Hmmm, I thought. Wet clothes: it was another mystery. Since the moisture was entirely on the front of my clothing, including my shirt, I ruled out having peed myself. By a thorough investigation of the facts at hand, not through memory, since I had none, I determined that the unopened, yet empty, bottle of water and the OE bottle had to be the culprits for the wetness. So, as best as I can piece it all together, the following is the most likely scenario of what happened.

I walked home cradling the two bottles in my arms. The bottle of water kept sliding through my arms in a downwardly direction, whereupon I would bend over to retrieve it with the uncapped and presumably full bottle of OE still in my grasp. Through the laws of gravity, some of the OE would spill out (for my homies, of course) all over me until I returned to an upright position. Meanwhile, the repeated crashes to the pavement had created holes in the water bottle’s nether regions, allowing its contents to dribble down the front of me as I walked. Repeat for four blocks or until I ran out of liquid, whichever came first.

How I had managed to keep hold of the glass bottle while continually dropping the plastic one remains an enigma. I assume it was because the OE was alcoholic, and therefore, of greater value to me in my drunken state.

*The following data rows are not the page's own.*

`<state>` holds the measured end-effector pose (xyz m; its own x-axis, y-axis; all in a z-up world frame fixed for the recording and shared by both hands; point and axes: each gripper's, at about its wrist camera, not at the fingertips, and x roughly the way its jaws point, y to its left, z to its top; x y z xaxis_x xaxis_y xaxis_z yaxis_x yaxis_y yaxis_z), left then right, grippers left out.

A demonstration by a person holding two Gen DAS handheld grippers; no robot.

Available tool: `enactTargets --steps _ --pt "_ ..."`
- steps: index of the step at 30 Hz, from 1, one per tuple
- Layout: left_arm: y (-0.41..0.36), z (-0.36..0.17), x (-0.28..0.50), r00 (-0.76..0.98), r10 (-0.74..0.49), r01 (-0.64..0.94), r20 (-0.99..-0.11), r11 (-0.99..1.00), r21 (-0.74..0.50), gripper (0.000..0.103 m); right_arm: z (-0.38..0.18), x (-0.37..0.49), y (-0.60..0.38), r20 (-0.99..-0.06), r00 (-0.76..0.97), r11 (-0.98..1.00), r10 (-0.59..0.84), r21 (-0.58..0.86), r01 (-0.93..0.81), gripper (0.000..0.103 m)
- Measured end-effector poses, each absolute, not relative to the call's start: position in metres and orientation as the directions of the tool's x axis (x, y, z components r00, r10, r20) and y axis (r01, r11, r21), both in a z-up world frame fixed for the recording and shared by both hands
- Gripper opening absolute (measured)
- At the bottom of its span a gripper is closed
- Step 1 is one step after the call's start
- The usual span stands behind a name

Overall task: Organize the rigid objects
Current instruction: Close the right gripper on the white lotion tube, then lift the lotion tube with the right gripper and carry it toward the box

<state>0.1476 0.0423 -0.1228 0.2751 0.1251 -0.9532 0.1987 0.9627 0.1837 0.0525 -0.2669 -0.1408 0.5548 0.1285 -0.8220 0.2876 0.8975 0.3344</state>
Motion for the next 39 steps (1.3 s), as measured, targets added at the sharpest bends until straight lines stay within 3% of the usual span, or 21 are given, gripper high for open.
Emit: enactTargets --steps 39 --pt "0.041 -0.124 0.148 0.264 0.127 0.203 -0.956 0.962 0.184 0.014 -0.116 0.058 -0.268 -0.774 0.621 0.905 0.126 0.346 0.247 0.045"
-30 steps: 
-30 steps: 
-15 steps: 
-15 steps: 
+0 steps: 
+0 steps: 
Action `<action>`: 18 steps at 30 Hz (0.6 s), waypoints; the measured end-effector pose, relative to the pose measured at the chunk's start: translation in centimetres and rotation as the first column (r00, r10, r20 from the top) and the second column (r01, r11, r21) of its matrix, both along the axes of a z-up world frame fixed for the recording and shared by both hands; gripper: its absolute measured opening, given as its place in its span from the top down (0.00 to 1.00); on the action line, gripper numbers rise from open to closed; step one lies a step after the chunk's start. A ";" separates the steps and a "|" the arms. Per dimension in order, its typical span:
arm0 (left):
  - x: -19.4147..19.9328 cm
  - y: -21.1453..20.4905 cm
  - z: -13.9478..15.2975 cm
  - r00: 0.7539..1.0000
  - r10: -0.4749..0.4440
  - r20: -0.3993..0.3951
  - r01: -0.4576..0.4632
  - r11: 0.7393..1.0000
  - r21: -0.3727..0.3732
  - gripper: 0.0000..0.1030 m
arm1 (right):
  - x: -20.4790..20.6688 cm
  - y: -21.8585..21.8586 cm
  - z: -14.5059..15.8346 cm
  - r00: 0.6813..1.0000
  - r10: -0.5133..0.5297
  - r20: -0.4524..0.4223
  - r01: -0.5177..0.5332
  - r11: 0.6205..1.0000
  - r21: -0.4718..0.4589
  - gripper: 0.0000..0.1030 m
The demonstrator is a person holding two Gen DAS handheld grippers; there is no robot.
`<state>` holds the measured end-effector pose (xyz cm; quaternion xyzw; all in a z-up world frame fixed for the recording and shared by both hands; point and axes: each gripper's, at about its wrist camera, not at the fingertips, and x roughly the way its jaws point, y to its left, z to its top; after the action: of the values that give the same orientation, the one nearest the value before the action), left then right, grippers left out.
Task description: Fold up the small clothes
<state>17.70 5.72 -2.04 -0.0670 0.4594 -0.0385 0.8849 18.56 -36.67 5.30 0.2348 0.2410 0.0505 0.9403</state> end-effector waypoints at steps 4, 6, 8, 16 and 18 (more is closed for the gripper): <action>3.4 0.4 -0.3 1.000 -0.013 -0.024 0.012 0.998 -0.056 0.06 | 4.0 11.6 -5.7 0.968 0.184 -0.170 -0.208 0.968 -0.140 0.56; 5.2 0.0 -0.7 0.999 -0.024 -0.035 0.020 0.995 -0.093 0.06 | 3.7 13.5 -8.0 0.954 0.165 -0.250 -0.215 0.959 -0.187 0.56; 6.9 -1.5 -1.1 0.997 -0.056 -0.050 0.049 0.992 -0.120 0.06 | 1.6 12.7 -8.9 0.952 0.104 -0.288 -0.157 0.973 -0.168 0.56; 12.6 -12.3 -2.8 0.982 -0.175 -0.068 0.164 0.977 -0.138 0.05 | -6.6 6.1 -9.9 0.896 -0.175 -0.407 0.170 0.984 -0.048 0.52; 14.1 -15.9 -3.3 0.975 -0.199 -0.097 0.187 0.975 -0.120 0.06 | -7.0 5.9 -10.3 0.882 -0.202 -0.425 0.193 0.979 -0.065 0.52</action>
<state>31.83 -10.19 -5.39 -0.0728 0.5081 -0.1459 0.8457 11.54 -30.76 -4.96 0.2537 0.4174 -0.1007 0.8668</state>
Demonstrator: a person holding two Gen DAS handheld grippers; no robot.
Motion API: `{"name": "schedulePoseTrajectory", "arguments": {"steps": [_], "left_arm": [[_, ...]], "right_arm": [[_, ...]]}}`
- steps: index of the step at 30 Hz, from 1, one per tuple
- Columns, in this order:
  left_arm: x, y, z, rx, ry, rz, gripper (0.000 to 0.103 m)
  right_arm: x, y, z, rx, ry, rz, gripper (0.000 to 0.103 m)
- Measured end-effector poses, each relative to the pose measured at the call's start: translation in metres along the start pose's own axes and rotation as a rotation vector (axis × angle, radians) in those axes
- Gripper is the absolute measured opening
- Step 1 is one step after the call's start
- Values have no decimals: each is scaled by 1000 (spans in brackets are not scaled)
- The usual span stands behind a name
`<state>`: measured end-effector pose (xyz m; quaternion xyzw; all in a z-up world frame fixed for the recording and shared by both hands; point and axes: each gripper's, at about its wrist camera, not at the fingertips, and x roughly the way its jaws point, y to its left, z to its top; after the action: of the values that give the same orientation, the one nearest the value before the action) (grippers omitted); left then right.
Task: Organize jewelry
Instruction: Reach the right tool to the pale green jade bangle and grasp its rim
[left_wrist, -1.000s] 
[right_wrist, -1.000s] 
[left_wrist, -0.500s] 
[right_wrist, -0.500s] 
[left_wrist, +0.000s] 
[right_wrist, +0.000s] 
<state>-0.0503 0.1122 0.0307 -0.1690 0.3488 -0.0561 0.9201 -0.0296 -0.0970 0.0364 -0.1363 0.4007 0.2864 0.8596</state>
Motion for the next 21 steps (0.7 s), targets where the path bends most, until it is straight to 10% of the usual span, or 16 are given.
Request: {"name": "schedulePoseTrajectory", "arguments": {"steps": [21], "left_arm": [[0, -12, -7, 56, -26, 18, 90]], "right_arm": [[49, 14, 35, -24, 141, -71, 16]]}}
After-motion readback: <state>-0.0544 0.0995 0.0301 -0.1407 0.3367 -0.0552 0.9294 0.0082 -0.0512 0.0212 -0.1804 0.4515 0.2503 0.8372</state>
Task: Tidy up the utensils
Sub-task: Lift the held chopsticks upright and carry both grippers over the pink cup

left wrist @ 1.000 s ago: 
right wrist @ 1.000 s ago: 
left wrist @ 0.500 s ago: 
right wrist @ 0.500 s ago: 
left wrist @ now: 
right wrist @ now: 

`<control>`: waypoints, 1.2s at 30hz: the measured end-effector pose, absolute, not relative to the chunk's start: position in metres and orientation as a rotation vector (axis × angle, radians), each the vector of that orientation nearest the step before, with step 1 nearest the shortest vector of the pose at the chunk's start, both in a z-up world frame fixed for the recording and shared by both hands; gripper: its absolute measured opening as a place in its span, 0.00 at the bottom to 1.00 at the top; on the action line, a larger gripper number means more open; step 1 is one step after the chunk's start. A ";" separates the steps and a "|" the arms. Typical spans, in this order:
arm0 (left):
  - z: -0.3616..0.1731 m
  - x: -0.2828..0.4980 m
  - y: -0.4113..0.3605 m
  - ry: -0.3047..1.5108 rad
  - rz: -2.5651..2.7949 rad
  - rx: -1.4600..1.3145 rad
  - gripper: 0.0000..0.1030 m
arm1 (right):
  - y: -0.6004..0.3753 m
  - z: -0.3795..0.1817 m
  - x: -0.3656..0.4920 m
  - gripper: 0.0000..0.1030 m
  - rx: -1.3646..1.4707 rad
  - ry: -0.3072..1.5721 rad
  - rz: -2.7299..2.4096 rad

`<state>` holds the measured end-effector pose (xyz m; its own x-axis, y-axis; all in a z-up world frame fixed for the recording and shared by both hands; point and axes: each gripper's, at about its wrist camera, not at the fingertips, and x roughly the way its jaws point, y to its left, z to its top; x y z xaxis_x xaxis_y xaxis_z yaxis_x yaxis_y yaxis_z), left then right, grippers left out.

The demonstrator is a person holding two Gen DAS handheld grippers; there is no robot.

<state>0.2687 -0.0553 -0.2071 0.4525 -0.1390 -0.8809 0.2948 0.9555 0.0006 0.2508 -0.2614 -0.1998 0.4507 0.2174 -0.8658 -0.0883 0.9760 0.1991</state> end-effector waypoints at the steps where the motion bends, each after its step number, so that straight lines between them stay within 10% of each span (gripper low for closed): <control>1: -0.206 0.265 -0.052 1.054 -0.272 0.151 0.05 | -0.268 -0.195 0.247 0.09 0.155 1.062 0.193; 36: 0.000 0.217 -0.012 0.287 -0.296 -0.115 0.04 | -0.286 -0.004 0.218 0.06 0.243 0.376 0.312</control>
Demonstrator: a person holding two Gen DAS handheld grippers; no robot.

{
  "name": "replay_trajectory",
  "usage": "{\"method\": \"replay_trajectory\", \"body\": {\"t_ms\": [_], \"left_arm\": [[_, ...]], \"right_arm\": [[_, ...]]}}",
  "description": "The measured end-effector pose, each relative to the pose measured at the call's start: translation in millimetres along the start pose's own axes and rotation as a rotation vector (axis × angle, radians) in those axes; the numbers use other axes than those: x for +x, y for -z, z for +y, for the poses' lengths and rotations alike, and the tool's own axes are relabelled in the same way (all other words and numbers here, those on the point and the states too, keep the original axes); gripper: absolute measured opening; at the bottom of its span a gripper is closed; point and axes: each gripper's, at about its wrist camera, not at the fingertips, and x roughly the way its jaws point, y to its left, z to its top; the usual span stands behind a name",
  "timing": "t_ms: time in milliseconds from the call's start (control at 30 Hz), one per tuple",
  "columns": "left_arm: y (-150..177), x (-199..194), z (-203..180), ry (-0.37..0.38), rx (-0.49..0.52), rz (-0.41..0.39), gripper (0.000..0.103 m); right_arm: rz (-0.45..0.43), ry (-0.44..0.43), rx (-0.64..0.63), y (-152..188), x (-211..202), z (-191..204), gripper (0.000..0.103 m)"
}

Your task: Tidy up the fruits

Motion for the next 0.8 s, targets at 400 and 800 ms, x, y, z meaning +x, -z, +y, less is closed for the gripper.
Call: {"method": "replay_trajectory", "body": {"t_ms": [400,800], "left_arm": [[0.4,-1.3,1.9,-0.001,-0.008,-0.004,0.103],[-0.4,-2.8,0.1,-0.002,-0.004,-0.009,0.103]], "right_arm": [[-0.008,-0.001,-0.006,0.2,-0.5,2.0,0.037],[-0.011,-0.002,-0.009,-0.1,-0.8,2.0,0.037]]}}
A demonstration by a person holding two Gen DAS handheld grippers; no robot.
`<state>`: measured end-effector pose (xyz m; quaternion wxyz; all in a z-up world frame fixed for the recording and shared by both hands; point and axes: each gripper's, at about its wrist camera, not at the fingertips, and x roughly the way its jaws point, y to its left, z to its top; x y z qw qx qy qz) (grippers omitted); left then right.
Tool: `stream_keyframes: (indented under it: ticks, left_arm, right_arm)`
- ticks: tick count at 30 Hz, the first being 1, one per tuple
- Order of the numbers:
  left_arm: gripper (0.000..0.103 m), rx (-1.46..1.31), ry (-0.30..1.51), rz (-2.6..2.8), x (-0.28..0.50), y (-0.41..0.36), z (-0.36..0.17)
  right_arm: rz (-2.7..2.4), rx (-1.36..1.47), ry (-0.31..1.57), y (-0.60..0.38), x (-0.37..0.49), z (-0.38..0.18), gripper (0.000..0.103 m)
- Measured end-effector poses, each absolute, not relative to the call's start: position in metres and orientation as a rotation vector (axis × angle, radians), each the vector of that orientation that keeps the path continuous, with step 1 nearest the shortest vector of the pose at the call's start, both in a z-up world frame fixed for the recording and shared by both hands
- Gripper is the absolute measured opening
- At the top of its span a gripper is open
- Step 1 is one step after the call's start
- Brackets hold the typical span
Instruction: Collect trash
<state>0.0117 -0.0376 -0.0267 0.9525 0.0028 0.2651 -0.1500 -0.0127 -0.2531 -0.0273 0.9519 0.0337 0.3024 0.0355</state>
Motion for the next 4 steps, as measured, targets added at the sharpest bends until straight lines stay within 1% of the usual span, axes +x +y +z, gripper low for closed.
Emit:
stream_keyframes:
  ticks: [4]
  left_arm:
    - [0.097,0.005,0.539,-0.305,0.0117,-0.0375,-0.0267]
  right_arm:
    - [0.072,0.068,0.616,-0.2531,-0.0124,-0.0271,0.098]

Upon returning home, I had first gone to the kitchen to place the leaky bottles in the sink. In the time that took, I promptly forgot that the front door was wide open and still had my keys in it. While I was in the kitchen, I removed my wet clothes, one article at a time, neatly folded them, placed them in the trash and shut the lid. After that, I went into the bathroom and partook of the toilet’s sweet, sweet comfort. Finally, I dragged my naked self into the living room where I proceeded to pass out, uncomfortably, in an uncomfortable chair. Case closed.

I’d like to tell you that this story is part of my long-forgotten past. I’d like to tell you that this happened to a bunch of teenagers who didn’t know any better. However, that’s not the case. Alas, we were sentient adults who should have had the good sense to steer clear of D-12’s leftover OE. To this day, if the letters “O” and “E” are strung together in the presence of anyone who was there that fateful night, they will be greeted with rolling eyes and a groan.

So, let this be a lesson to you. Olde English 800 Malt Liquor, when consumed in vast quantities over a short period of time might have the following side effects: impaired judgment, memory loss, warped space/time, disregard for the laws of gravity, singing and/or dancing, deafness and the inability to control the volume of one’s voice, gleeful removal and throwing of undergarments into the trash, repeated nakedness, conversations with inanimate objects, a head that feels like it’s been crushed in a vise, and impaired mental function for a minimum of two to three days.